== WHAT YOU SHOULD DO ==
Look below for the line holding "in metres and" and the line holding "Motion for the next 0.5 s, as". Transcribe exactly those lines and all lines between them, nothing more.

Records from a collection:
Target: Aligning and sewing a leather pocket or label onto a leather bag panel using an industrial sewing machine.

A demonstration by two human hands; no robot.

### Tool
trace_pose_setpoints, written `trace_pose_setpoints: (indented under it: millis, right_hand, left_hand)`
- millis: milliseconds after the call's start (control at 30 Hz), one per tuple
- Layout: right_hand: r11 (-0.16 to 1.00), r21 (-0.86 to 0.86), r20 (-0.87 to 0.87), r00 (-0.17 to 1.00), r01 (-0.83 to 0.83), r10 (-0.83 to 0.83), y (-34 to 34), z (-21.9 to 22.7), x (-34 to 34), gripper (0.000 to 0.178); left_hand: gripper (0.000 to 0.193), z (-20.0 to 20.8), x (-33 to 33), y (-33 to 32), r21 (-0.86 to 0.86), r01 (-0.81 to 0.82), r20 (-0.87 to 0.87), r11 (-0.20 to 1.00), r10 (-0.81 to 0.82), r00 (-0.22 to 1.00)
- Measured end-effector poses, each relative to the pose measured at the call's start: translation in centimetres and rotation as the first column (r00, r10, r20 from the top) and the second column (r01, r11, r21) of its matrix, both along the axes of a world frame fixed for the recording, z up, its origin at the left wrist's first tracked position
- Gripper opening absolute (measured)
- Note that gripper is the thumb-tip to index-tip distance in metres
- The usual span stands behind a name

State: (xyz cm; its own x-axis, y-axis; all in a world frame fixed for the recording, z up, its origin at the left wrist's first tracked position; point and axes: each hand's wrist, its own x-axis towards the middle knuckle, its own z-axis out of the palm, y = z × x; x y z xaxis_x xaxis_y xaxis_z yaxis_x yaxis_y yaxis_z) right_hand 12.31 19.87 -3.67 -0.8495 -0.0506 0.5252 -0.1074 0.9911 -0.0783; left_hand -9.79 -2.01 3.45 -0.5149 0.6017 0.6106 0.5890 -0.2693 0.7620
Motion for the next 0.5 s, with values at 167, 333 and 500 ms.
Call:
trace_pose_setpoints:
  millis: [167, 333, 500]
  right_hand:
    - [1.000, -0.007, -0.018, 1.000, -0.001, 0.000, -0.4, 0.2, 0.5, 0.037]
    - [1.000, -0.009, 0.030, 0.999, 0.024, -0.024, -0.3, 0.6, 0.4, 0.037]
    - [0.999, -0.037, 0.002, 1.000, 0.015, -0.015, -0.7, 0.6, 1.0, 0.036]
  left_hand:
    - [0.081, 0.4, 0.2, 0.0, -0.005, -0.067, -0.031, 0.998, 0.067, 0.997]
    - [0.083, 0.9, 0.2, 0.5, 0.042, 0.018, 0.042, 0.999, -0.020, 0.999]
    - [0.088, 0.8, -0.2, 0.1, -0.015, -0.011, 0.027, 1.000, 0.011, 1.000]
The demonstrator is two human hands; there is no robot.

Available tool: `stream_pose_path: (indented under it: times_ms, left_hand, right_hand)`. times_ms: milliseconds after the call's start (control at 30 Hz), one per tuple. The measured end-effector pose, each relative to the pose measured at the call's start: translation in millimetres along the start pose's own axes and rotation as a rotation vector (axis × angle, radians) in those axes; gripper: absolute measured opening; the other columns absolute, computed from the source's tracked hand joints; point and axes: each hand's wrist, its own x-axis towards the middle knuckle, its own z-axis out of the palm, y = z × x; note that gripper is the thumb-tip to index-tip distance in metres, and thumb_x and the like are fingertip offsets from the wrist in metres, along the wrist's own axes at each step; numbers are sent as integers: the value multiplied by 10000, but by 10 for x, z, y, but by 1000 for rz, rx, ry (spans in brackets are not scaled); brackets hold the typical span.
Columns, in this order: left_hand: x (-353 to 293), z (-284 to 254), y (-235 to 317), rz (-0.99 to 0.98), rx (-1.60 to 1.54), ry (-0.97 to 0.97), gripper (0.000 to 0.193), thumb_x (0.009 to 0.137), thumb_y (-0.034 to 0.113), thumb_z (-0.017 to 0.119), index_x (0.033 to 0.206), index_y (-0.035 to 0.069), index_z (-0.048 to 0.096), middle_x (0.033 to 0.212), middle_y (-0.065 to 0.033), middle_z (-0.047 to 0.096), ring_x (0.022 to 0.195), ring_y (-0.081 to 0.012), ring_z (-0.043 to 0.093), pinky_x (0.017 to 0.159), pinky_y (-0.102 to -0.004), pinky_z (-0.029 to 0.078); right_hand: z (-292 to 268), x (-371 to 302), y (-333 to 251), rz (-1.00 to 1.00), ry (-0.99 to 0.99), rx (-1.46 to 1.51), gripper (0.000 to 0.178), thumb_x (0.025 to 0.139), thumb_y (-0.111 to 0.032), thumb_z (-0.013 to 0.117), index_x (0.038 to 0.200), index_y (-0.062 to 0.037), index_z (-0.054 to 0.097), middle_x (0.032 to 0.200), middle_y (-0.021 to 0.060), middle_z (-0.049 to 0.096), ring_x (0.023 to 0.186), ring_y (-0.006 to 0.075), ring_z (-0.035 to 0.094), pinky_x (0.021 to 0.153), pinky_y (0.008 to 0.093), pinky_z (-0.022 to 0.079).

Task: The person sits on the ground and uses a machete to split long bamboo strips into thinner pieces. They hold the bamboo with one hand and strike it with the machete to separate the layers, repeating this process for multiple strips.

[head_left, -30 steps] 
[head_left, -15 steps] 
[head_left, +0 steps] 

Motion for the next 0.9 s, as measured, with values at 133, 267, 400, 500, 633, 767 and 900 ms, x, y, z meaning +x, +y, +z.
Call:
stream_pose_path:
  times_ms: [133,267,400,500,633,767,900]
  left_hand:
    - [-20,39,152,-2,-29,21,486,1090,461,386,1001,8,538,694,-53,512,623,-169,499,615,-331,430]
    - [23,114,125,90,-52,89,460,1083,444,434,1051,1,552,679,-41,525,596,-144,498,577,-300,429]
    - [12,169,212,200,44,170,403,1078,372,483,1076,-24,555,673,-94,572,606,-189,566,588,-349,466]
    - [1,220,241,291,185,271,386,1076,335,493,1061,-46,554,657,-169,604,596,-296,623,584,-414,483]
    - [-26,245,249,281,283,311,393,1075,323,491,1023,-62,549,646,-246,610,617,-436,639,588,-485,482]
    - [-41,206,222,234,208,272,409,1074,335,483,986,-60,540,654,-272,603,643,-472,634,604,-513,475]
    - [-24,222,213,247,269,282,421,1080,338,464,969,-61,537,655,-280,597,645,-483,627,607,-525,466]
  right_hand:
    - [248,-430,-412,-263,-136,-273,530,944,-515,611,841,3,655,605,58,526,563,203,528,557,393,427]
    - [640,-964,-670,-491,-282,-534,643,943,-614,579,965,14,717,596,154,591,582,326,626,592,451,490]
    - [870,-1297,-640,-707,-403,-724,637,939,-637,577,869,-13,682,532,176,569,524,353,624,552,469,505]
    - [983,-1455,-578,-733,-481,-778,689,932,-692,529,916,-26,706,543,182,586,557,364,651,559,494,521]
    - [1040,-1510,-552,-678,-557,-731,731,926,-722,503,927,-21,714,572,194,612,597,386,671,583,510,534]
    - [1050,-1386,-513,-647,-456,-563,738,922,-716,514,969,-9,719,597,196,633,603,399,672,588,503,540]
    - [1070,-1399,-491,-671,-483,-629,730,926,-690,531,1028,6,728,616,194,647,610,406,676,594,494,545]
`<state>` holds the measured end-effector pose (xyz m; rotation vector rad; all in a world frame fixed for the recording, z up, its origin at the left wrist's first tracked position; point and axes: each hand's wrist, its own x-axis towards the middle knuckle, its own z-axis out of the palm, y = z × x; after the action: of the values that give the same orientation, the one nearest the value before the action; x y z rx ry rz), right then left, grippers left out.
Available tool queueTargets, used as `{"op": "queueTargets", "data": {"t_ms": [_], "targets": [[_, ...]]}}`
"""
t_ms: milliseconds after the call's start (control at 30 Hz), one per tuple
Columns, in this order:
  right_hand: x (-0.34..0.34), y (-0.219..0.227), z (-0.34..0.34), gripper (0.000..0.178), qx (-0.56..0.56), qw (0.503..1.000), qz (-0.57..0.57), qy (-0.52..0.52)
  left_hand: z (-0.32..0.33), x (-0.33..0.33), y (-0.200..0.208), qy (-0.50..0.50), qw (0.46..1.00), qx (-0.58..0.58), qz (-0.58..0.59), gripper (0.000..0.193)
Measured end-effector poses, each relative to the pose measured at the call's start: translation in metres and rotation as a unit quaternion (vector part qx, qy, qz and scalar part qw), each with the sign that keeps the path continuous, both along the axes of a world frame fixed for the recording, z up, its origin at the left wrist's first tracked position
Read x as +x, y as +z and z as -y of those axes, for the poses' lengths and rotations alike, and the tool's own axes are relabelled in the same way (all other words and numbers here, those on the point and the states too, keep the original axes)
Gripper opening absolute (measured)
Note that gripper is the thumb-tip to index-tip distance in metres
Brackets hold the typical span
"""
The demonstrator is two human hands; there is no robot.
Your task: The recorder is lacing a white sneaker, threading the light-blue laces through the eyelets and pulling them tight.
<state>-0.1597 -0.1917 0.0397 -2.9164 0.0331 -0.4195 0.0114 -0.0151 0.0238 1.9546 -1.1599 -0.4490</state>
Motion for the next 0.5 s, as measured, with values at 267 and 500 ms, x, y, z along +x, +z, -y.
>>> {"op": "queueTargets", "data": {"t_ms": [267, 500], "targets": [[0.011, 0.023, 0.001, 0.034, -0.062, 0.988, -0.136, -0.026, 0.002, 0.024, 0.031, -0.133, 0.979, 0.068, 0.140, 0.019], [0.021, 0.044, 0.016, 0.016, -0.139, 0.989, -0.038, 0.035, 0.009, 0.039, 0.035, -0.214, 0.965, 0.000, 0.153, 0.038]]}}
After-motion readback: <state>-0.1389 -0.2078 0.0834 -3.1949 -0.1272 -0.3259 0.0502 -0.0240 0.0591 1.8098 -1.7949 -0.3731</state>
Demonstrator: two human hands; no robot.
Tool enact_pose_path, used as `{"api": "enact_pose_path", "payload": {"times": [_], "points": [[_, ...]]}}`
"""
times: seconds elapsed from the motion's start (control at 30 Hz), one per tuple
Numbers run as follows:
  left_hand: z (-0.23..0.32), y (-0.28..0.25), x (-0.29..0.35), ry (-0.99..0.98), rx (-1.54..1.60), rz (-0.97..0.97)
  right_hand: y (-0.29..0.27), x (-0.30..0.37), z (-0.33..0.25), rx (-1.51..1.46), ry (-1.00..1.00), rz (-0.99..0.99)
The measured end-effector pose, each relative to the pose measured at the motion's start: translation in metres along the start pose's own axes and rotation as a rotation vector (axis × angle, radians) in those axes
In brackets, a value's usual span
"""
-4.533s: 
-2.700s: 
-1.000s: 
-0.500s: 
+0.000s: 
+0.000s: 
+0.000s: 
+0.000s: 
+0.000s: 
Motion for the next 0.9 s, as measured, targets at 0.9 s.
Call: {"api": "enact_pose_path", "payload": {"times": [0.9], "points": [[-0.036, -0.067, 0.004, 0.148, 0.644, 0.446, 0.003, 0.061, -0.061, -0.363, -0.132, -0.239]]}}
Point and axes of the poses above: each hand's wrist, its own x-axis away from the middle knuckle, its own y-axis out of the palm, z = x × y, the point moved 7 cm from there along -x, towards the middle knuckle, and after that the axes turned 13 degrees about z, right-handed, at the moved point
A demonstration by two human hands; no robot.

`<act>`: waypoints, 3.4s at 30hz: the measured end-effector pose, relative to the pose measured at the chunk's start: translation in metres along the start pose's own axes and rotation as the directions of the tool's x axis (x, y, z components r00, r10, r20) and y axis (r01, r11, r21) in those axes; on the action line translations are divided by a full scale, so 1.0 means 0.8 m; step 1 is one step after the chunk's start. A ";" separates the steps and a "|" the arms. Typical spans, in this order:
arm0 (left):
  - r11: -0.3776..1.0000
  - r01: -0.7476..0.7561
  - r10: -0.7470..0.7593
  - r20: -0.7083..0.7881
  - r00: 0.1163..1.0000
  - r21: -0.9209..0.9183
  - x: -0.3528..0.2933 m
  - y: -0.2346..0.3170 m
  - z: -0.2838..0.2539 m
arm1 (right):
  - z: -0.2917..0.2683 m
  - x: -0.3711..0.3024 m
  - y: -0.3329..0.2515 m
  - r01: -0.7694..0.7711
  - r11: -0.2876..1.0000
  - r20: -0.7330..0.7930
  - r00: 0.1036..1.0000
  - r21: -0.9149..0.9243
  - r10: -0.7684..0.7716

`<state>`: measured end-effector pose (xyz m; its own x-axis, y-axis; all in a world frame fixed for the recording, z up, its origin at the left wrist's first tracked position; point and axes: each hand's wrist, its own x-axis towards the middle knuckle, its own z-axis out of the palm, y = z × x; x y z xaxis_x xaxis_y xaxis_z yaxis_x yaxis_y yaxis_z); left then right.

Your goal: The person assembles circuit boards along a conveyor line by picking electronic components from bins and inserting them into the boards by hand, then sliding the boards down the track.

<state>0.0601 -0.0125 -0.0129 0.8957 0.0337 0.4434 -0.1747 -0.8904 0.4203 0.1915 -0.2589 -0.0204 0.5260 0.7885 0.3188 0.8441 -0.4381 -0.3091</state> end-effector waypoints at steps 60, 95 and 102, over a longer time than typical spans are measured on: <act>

== THE COMPLETED TASK ==
Measured end-effector poses, each relative to the pose measured at the call's start: translation in metres and rotation as a unit quaternion (vector part qx, qy, qz and scalar part qw), each with the sign that keeps the path continuous, both along the axes of a world frame fixed for the recording, z up, its origin at the left wrist's first tracked position
Read x as +x, y as +z and z as -y of those axes, for the poses' lengths and rotations alike, and the tool's own axes are relabelled in the same way (all other words and numbers here, those on the point and the states too, keep the original axes)
Gripper opening absolute (measured)
Note that gripper is the thumb-tip to index-tip distance in metres
Brackets hold the typical span
"""
The demonstrator is two human hands; there is no robot.
Your task: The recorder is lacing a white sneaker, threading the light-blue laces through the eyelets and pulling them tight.
<state>-0.1597 -0.1917 0.0397 -2.9164 0.0331 -0.4195 0.0114 -0.0151 0.0238 1.9546 -1.1599 -0.4490</state>
Motion for the next 0.5 s, as measured, with values at 267 and 500 ms, x, y, z along +x, +z, -y.

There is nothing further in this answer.